A not-so-glowing attribute of American democracy is the ability of voters to act shocked and blame whoever is in charge when things don’t go well. So, it makes twisted sense that, as 2026 approaches, the Trump administration should pay the political price for bad energy policies inherited from the Biden administration and Democratic governors.
Years of flat energy demand and relatively stable electricity prices dulled Americans’ understanding of energy economics. Now, new data center demand, the end of cheap natural gas, and President Joe Biden’s policy of replacing baseload nuclear and coal power with wind and solar have screwed up electricity price signals enough to shred household budgets and stun homeowners — just in time for winter.
The numbers are as stark as a slate-gray November sky. Household spending on electricity for heating is expected to rise 10% this winter to more than $1,200. Utilities requested a $29 billion rate increase in the first half of 2025, double last year’s rate rise. Residential electricity rates rose 6.6% year-on-year as of June 2025, according to Utility Dive, after already rising nearly 30% between 2021 and 2024.
The causes of these electricity increases are multifaceted, yet, as a policy brief from the National Center for Energy Analytics reveals, subsidies to wind and solar are major culprits. Subsidies like the federal Production Tax Credit (PTC) distort electricity markets by artificially lowering prices, sometimes into negative territory, forcing otherwise competitive but unsubsidized generation out of the market.
Interestingly, the study found that the argument that increasing demand from the data center buildout is causing increases in average rates is not supported by the facts.

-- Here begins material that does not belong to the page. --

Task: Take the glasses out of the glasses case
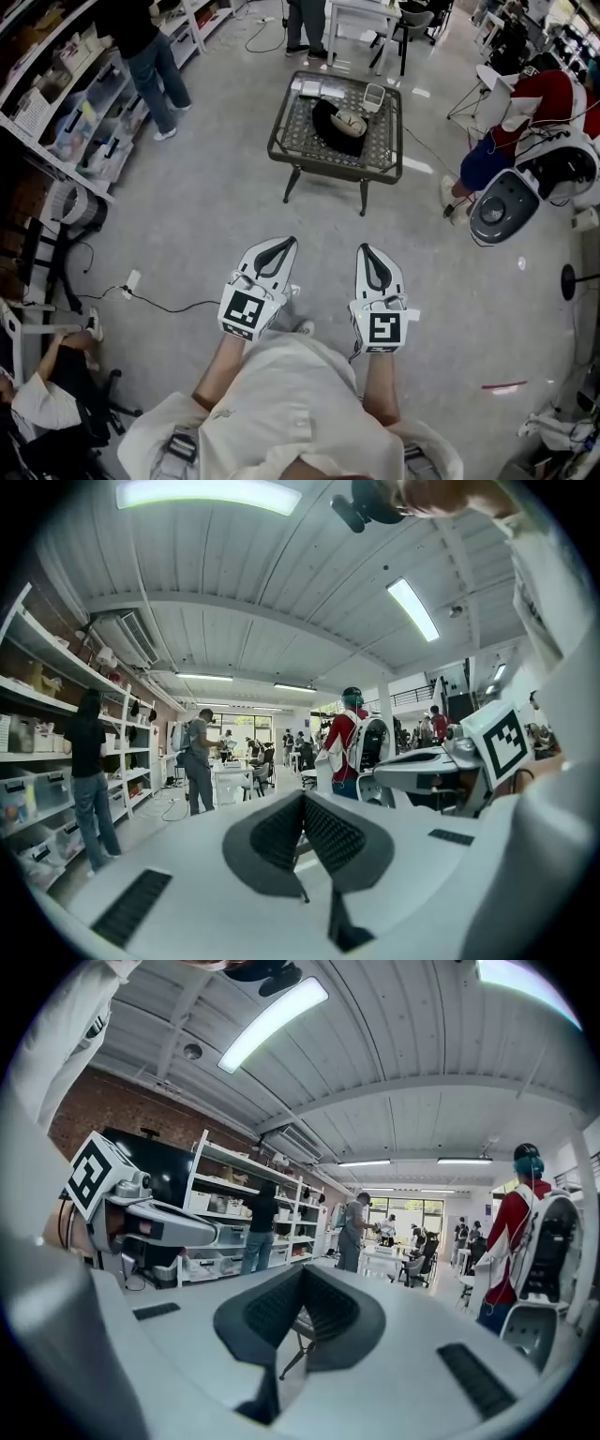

The state of Virginia has built the large majority of data centers in the past two years, yet Virginia’s ratepayers have experienced below-average price gains and still pay below-average electricity rates.
The Big Beautiful Bill, passed by Congress in July, partially solved some of these market-signal problems by accelerating the phase-out of wind and solar projects to the end of 2027, but that fact can’t heat the homes of families making hard choices every day during the winter of 2025-26.
Leaving bad energy policy for the Trump administration to fight may be good politics for Democratic governors like those in California and Massachusetts. Still, if the United States is going to win the future, we have to put in place permanent policies that a subsequent White House occupant won’t overturn.
And some states do their energy policies better, and not just carbon rich states like Texas or Kentucky that have some geologic largesse. States like Indiana, which imports energy from other states, have slowed coal retirements through legislative action, passing laws requiring utilities to demonstrate grid reliability before replacing coal with renewables.
And some states are doing even more. Republican governor Jeff Landry of Louisiana has signed sweeping legislation aimed at reducing energy costs and unleashing energy affordability to its rate payers across the states and countries that it feeds. And on the federal level, Congressman Troy Balderson is trying to make affordable, reliable, clean-energy security the federal standard.
Energy production should be a kitchen-table issue, but with a longer lead time than the current election cycle. We should be able to pay less to get more. The Trump administration is doing more in that regard than any administration in history. Opening Alaska, easing leasing restrictions on federal land, and cutting subsidies for EVs and renewables are nice. In the meantime, states and the federal government must step up.
In the end, we’re all worm food, but until then, people — especially Americans facing the winter season — have things to do, dreams to achieve, and go places where futures can thrive.